(THE TASK) Return only that part of the material below which starts with the line containing "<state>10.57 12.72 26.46" and goes on through the line containing "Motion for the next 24", restated exactly.

(DATA)
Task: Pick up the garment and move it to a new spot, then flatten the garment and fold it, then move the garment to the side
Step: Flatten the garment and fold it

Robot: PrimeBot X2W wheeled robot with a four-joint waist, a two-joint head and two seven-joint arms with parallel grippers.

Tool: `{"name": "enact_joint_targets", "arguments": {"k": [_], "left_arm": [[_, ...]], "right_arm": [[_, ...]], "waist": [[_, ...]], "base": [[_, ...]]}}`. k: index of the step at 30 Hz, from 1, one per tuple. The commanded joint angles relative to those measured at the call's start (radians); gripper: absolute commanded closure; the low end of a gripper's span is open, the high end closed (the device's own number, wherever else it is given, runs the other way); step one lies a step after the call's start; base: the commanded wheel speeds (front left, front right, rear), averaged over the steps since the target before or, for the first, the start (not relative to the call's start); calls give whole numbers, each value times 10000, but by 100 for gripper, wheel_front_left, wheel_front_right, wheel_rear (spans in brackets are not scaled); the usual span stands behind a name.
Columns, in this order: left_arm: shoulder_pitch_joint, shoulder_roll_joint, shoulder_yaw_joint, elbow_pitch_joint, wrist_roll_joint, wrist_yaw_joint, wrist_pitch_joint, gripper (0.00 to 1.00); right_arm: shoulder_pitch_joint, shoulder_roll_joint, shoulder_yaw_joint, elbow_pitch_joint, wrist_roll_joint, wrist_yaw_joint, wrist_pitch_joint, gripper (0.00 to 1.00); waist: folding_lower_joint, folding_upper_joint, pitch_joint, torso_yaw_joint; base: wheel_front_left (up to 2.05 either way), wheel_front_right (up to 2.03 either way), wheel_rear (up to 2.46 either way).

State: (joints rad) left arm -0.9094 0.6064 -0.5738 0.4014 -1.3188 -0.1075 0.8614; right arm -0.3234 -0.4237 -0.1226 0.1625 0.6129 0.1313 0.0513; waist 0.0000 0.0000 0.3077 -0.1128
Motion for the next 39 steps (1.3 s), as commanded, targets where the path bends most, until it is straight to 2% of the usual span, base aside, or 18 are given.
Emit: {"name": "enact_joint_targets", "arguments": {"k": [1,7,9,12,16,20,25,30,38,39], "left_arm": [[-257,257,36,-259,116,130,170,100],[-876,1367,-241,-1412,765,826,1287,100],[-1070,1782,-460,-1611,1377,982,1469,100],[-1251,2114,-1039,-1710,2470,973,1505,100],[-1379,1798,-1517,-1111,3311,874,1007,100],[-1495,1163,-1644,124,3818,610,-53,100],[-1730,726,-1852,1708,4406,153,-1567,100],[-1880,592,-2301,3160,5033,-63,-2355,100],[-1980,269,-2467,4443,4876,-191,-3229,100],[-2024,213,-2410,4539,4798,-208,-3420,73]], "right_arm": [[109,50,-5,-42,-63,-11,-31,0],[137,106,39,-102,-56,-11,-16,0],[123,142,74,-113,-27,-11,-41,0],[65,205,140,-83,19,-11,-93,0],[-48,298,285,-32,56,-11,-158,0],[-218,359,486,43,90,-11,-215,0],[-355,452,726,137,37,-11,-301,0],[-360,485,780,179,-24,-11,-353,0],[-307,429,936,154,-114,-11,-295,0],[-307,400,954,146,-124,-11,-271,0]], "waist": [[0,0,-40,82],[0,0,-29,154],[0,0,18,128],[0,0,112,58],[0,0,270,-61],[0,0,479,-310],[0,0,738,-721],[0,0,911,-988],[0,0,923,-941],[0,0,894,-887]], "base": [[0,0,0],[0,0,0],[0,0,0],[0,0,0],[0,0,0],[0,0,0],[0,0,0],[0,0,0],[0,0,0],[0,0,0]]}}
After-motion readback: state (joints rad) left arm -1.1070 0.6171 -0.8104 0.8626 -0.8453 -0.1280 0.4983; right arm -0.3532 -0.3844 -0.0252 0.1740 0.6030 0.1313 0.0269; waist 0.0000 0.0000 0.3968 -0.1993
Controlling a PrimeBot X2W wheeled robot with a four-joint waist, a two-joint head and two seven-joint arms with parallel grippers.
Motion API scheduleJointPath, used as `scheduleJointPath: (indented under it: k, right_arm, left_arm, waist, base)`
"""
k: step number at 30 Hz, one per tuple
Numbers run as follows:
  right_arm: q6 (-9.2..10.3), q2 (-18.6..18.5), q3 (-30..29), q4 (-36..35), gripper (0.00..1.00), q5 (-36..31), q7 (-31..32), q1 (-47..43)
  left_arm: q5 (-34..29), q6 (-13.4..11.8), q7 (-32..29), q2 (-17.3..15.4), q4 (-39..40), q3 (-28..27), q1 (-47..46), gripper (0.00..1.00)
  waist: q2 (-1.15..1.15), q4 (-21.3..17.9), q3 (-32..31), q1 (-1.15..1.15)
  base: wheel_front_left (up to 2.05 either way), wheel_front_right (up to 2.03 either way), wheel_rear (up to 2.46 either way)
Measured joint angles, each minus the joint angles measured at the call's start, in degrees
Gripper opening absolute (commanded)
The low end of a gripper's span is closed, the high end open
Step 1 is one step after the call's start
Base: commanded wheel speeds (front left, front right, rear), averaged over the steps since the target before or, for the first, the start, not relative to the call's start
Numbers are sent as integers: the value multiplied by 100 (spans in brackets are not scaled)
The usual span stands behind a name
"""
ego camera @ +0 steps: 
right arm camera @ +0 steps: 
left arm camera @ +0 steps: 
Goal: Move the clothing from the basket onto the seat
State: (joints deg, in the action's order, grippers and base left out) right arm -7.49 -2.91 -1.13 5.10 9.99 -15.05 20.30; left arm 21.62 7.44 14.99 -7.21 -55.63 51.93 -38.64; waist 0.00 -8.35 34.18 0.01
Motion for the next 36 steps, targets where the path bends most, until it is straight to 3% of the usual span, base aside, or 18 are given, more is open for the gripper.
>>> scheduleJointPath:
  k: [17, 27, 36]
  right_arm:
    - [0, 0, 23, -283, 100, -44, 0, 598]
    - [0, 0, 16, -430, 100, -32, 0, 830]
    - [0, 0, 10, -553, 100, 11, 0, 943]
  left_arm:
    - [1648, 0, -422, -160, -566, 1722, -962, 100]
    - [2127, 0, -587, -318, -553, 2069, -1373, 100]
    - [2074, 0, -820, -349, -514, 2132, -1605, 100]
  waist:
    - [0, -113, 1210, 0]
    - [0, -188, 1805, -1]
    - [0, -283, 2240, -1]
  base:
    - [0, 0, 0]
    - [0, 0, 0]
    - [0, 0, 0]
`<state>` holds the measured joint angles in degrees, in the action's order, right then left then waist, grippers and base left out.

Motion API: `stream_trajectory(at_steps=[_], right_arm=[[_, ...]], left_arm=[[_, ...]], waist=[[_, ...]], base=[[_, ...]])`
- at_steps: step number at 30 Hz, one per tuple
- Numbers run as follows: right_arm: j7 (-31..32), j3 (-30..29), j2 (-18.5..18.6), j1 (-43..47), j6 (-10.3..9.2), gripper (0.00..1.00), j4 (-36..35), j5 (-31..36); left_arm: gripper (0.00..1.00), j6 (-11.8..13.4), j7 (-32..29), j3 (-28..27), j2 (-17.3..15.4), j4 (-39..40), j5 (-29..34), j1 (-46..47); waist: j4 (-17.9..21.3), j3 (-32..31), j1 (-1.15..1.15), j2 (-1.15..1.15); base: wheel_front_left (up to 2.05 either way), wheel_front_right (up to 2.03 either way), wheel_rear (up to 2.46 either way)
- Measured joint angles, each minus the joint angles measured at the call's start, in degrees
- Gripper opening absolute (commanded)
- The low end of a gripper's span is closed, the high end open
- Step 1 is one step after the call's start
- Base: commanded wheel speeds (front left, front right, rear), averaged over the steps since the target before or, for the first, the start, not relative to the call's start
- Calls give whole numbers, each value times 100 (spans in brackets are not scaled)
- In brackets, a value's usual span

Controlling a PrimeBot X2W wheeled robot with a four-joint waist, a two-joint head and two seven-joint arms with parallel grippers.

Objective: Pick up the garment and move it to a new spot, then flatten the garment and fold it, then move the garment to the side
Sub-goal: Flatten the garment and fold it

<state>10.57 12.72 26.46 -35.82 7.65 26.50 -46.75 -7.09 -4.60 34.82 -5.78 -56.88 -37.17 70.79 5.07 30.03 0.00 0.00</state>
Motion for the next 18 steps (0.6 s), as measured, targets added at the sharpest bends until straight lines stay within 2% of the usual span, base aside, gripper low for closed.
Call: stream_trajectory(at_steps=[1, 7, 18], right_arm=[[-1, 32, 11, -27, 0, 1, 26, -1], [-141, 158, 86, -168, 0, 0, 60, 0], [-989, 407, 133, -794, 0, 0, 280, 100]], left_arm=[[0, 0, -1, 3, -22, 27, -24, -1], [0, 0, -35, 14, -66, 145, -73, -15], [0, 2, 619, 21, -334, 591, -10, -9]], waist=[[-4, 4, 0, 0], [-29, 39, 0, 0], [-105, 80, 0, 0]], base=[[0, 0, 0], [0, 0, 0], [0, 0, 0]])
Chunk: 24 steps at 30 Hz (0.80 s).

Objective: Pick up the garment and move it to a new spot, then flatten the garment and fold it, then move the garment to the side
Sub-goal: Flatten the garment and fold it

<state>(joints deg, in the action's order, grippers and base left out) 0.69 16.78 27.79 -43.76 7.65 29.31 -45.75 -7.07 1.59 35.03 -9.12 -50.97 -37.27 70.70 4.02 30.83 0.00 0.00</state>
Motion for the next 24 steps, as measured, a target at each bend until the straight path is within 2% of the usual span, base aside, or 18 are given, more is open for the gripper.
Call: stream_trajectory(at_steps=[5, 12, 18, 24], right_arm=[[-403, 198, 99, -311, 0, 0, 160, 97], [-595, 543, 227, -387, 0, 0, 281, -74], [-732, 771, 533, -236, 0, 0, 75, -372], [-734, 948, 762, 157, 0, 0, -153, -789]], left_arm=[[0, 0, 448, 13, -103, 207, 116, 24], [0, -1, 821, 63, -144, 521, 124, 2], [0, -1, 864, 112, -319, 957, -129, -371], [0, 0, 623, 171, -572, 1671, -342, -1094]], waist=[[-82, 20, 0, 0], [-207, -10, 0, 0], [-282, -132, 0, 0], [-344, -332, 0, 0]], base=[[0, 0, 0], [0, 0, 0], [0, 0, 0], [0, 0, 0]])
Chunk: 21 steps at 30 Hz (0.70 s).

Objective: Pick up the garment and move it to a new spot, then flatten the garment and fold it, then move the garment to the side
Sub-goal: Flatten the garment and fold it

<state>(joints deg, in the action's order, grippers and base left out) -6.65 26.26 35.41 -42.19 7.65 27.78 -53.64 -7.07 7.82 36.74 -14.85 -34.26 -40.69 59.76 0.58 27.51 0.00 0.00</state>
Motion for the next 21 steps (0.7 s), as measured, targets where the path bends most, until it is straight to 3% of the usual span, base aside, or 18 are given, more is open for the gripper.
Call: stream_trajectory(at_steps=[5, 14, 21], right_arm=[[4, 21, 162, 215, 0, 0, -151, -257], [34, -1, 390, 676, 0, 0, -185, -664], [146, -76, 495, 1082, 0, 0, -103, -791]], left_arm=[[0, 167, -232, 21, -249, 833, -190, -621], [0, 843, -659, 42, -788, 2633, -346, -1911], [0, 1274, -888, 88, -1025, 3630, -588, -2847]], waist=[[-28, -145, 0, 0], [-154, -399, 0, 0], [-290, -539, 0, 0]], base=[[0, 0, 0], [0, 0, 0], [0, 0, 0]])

(WRITTEN RESPONSE)
<state>10.57 12.72 26.46 -35.82 7.65 26.50 -46.75 -7.09 -4.60 34.82 -5.78 -56.88 -37.17 70.79 5.07 30.03 0.00 0.00</state>
Motion for the next 18 steps (0.6 s), as measured, targets added at the sharpest bends until straight lines stay within 2% of the usual span, base aside, gripper low for closed.
Call: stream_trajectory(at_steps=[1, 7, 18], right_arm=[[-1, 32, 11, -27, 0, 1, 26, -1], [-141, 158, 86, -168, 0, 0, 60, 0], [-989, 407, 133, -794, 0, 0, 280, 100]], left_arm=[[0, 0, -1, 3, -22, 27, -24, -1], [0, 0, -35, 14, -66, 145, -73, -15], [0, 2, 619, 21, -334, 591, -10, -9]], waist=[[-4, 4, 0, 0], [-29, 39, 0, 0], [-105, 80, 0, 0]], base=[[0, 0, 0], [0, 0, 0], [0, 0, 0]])
Chunk: 24 steps at 30 Hz (0.80 s).

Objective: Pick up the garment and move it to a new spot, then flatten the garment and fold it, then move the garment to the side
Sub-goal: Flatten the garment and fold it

<state>(joints deg, in the action's order, grippers and base left out) 0.69 16.78 27.79 -43.76 7.65 29.31 -45.75 -7.07 1.59 35.03 -9.12 -50.97 -37.27 70.70 4.02 30.83 0.00 0.00</state>
Motion for the next 24 steps, as measured, a target at each bend until the straight path is within 2% of the usual span, base aside, or 18 are given, more is open for the gripper.

No further output is required here.